What to work on :: Could you write out the opening lines of the data, word for word, stopping after the line that contains "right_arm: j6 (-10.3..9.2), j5"?

»»

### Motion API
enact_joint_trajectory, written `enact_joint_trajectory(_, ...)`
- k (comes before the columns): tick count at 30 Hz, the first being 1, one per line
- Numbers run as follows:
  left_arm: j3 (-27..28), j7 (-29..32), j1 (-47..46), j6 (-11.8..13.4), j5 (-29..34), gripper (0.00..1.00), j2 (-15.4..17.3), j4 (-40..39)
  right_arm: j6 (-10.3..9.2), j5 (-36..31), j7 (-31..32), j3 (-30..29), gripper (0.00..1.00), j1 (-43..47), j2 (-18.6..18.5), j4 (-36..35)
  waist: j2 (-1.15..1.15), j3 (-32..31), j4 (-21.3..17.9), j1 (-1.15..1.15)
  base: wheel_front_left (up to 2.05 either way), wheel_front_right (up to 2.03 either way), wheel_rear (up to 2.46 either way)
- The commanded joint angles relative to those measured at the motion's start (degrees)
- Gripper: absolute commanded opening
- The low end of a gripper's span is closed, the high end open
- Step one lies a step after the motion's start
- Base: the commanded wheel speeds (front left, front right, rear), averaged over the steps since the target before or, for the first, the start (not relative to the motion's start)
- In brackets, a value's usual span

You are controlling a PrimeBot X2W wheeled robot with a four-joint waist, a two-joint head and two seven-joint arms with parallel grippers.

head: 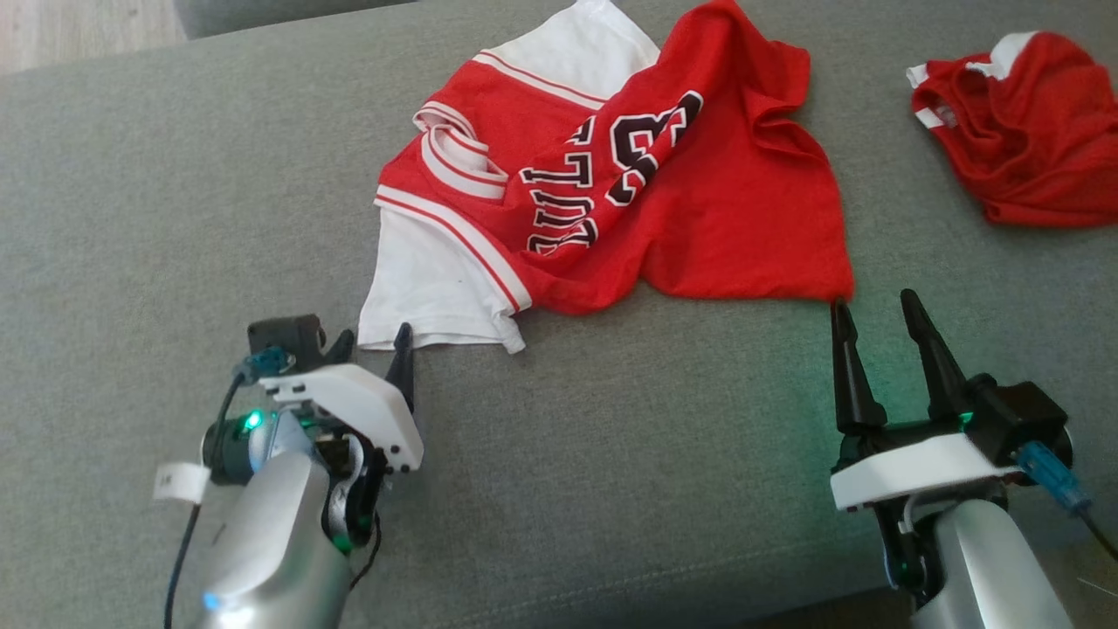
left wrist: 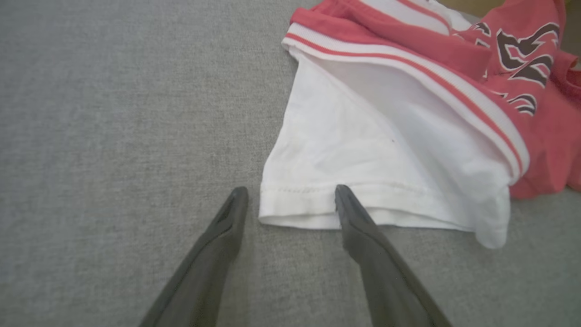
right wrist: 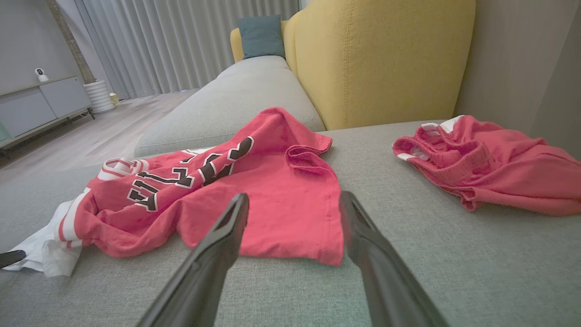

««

Written solution ::
### Motion API
enact_joint_trajectory, written `enact_joint_trajectory(_, ...)`
- k (comes before the columns): tick count at 30 Hz, the first being 1, one per line
- Numbers run as follows:
  left_arm: j3 (-27..28), j7 (-29..32), j1 (-47..46), j6 (-11.8..13.4), j5 (-29..34), gripper (0.00..1.00), j2 (-15.4..17.3), j4 (-40..39)
  right_arm: j6 (-10.3..9.2), j5 (-36..31), j7 (-31..32), j3 (-30..29), gripper (0.00..1.00), j1 (-43..47), j2 (-18.6..18.5), j4 (-36..35)

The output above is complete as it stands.